Evidence that insulin autoantibodies were present in serum of patients with prior to exogenous insulin treatment was first provided in 1963, but they were first demonstrated convincingly in patients with type 1 diabetes by Palmer et al. in 1986 [9] using a sensitive radiobinding assay (RBA). Enzyme-linked immunosorbent assays (ELISAs) were subsequently also used for IAA measurement, until international workshops in the early 1990s showed that IAA measured using RBAs were more closely associated with type 1 diabetes [10]. The lower specificity of ELISAs may be because they detect lower affinity IAA, while reduced sensitivity could be explained by hindered binding to some of the major IAA epitopes when insulin is coated on the plastic of the ELISA plates. Except in very young children, the proportion of labelled insulin bound by IAA in RBAs is generally very low (<10 %) when compared with that bound by autoantibodies to GAD or islet antigen-2 (up to 75%); reliable and sensitive measurement is therefore very challenging. Early RBAs used polyethylene glycol (PEG) to precipitate immunocomplexes and A-14 mono-iodinated human insulin label [9]. A number of modifications have been used in an effort to improve performance, including pre-extraction to remove endogenous insulin, competitive displacement with excess insulin to demonstrate specificity, use of large serum volumes (up to 700 μl) and incubation of serum and label for up to 7 days to achieve binding equilibrium.
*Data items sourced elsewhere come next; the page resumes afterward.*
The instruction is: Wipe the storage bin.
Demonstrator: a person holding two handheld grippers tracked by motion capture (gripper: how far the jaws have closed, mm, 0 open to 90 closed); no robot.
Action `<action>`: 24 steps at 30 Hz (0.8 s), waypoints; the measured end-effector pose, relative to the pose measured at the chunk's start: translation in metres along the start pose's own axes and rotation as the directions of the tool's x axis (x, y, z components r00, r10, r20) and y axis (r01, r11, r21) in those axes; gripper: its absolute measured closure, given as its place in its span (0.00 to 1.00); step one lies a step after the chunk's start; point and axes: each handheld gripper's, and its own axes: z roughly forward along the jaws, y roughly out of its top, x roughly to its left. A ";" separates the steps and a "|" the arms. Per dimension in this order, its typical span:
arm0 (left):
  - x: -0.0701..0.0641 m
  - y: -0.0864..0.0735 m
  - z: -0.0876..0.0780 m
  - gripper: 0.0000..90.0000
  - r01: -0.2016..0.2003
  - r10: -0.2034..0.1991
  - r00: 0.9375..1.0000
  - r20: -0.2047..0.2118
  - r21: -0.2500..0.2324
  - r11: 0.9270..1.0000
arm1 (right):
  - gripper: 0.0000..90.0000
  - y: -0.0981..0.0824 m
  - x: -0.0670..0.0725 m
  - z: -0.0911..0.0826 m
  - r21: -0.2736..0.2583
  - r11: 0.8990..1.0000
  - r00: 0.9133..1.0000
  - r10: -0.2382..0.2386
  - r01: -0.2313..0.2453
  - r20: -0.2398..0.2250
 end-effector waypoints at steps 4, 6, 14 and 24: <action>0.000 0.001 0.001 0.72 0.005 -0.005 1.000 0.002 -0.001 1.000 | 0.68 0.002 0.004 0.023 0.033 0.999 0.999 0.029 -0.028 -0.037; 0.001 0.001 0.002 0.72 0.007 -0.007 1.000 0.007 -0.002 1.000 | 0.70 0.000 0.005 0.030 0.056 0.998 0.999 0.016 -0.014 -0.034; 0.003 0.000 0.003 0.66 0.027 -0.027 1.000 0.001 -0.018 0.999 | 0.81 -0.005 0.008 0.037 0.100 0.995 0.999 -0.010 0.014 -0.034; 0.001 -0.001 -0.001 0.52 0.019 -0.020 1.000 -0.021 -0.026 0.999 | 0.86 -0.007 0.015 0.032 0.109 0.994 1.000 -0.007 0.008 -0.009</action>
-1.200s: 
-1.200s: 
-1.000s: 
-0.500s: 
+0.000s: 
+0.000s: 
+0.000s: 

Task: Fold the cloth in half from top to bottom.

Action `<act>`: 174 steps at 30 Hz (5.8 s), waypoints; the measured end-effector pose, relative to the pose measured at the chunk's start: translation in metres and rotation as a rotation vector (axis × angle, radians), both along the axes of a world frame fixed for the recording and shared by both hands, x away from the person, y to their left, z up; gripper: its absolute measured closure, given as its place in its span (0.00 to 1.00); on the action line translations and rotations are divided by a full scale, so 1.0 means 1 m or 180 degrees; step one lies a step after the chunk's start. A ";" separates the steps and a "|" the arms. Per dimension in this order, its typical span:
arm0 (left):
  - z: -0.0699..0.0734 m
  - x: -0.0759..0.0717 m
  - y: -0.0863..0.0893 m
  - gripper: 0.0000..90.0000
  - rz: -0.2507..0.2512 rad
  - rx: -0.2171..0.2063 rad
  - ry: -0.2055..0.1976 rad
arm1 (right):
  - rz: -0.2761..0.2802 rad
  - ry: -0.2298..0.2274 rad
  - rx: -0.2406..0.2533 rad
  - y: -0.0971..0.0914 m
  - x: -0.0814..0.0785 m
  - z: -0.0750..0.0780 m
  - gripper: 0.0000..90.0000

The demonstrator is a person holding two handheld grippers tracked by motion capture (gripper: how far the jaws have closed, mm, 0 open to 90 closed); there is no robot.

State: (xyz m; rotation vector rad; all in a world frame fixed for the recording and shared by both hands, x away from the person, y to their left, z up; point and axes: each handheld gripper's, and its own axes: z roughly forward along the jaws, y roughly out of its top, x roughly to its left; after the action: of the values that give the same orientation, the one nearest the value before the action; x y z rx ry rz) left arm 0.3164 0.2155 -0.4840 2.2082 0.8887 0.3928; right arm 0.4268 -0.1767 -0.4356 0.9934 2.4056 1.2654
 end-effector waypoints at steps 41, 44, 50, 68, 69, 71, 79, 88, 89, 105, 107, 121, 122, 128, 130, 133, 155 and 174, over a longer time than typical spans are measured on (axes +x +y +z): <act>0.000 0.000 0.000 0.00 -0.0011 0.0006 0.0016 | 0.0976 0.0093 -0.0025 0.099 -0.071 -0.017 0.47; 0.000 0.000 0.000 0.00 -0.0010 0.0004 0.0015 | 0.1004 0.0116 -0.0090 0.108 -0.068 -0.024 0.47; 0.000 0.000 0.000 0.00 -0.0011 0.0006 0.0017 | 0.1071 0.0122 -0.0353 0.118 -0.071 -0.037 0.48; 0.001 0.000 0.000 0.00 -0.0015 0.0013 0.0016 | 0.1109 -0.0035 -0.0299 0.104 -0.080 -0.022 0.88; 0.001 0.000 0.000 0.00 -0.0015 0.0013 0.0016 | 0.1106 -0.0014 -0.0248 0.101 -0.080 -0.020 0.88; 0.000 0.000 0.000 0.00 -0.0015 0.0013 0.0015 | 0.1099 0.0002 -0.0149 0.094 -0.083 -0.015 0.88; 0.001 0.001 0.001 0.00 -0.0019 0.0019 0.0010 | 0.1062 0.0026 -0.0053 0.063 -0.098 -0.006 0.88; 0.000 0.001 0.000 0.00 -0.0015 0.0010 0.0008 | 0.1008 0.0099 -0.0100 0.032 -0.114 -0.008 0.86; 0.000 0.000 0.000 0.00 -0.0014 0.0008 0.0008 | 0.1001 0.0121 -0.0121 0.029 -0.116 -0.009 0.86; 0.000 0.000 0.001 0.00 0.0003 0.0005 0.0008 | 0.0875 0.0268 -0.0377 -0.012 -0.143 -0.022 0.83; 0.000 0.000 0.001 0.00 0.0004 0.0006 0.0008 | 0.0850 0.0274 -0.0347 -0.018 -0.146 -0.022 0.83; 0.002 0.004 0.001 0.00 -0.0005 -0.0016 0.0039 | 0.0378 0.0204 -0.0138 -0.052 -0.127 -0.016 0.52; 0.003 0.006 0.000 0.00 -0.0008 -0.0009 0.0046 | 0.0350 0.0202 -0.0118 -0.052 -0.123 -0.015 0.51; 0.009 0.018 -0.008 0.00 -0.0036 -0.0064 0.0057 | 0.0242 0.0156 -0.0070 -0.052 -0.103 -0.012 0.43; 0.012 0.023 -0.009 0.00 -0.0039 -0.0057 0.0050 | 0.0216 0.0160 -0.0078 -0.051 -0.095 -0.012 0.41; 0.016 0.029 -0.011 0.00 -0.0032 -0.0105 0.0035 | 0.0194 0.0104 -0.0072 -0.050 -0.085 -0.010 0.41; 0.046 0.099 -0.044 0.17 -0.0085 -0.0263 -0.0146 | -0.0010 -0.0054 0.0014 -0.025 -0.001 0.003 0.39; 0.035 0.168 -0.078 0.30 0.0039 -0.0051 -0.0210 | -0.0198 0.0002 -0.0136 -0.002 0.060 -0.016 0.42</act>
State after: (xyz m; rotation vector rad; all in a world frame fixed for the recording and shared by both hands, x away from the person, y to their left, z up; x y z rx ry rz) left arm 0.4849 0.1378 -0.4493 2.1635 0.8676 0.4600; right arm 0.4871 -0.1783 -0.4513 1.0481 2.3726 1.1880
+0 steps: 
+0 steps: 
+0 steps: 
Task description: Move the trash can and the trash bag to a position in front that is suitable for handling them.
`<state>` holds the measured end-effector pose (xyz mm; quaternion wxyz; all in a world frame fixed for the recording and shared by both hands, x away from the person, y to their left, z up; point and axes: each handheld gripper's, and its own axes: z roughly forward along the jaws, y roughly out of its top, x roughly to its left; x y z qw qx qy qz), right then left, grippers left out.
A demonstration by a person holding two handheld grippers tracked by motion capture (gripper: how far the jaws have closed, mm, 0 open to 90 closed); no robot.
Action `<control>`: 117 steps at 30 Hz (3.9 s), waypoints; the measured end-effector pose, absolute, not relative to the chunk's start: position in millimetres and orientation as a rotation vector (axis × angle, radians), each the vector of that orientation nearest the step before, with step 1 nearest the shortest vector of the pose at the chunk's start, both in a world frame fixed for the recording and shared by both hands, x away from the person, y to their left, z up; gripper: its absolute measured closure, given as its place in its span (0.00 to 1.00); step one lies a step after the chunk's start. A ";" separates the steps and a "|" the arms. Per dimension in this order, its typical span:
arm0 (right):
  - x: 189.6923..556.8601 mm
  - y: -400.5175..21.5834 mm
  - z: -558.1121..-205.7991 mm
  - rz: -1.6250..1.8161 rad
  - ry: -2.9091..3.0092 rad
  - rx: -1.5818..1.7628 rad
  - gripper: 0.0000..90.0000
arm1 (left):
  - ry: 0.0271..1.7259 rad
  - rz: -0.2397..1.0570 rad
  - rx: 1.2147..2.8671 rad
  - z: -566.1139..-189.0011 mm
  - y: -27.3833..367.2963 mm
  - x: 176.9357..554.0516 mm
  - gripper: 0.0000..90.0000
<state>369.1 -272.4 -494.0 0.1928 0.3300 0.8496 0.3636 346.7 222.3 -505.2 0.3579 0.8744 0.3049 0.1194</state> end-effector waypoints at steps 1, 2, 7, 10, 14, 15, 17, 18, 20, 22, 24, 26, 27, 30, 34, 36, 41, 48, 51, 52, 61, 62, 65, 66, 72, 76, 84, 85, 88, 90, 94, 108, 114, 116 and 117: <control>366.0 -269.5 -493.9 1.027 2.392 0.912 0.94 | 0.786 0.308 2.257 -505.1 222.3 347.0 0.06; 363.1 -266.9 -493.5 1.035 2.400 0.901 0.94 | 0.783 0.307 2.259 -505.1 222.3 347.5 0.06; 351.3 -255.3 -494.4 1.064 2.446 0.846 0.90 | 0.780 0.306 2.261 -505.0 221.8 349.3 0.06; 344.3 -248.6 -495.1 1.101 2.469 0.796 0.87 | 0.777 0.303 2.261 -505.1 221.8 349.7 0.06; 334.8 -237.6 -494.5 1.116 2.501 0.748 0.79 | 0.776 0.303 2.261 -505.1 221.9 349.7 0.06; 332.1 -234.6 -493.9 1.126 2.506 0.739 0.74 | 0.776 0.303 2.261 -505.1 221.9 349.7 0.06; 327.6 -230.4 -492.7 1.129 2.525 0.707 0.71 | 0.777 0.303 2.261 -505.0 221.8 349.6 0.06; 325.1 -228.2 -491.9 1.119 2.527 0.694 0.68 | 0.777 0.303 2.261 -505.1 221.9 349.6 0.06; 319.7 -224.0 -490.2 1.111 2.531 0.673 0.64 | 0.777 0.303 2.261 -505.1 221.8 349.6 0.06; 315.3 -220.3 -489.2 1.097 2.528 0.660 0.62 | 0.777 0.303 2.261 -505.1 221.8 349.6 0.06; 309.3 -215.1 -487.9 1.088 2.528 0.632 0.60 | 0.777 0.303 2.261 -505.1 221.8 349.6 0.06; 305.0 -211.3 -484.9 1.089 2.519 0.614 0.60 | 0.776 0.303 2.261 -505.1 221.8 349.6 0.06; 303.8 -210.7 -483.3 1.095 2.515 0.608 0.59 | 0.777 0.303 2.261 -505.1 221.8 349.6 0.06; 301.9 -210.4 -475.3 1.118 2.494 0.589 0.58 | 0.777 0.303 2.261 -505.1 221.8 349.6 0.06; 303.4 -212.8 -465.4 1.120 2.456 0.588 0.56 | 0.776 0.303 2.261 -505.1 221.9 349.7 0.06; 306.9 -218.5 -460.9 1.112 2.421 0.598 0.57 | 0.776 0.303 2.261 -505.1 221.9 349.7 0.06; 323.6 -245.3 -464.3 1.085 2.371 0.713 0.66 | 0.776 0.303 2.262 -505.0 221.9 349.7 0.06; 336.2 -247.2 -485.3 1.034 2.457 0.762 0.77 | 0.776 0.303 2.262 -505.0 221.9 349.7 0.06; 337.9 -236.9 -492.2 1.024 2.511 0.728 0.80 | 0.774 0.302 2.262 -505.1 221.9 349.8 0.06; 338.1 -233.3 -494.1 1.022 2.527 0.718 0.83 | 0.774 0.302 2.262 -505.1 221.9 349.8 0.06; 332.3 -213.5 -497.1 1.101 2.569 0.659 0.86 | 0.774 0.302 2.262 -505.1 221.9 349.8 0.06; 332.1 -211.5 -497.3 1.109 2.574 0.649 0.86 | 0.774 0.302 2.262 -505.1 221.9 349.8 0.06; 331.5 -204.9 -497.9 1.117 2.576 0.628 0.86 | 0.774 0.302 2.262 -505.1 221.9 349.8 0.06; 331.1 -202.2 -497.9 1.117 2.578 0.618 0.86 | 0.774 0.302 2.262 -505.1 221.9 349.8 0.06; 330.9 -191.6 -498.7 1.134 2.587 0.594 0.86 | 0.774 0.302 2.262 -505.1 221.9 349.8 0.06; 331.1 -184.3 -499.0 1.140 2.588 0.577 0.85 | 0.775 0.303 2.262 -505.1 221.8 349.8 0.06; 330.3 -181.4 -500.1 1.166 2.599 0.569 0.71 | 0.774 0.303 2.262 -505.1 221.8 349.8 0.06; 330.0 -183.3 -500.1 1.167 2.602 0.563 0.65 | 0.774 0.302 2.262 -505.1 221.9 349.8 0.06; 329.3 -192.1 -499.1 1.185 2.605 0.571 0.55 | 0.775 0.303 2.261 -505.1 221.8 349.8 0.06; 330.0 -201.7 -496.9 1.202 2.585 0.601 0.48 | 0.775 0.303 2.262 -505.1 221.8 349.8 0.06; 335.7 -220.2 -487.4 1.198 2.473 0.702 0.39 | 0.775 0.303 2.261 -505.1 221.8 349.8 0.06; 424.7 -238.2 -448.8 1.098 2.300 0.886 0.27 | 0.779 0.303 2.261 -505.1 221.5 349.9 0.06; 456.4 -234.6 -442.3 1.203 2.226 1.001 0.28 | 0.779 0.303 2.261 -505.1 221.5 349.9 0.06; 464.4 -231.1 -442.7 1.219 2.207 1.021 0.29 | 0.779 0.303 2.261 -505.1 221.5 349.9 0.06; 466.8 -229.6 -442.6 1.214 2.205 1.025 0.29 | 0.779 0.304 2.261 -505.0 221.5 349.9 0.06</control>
The use of protein A or G sepharose to precipitate immunocomplexes allowed the minimum assay volume required to be reduced to 20 μl, without loss of performance, largely because non-specific binding was reduced to less than 0.1% [11]. Variations of this IAA “microassay” include washing by filtration or centrifugation, addition of salt and/or bovine serum albumin to the buffers, and incubation times of between 1 and 5 days. Efforts to develop alternative assay formats for IAA measurement have so far been unsuccessful, but recently an electrochemiluminescence (ECL) assay for proinsulin autoantibodies has shown promise of improved sensitivity and specificity compared with the IAA microassay [12].

Epitope specificity

Insulin autoantibodies are conformational, with no binding of isolated insulin A- and B-chains. The precise epitopes are poorly defined, although the major diabetes associated epitopes are dependent on intact disulphide bonds and on residues located in regions 8-13 of the A-chain and 1-3 of the B-chain [8]. IAA which are less closely associated with diabetes and of lower affinity are often directed to the carboxy-terminal region of the B-chain, an area also targeted by antibodies to exogenous insulin. Early experiments suggested that use of A-14 monoiodinated insulin was superior to other insulin labels for detection of IAA, although binding to A-19 125I-insulin has been found to correlate with IAA affinity. There is little evidence to suggest that other regions of pre-proinsulin distinct from the insulin molecule are recognised by diabetes relevant antibodies, but these regions can be targeted by T-cells. Closer association of proinsulin autoantibodies with type 1 diabetes has been found in some studies and individuals with antibodies to both insulin and proinsulin are at increased risk of progression [8]. This increased risk may be because binding of low affinity IAA to epitopes dependent on the carboxy-terminal region of the insulin B-chain is inhibited by the presence of the intact C-peptide linkage domain. Proinsulin autoantibodies measured by a sensitive and specific ECL assay were also found to be more closely associated with diabetes development than IAA measured using RBAs, although it is not clear whether this improved performance derives from the use of proinsulin or the altered assay format [12].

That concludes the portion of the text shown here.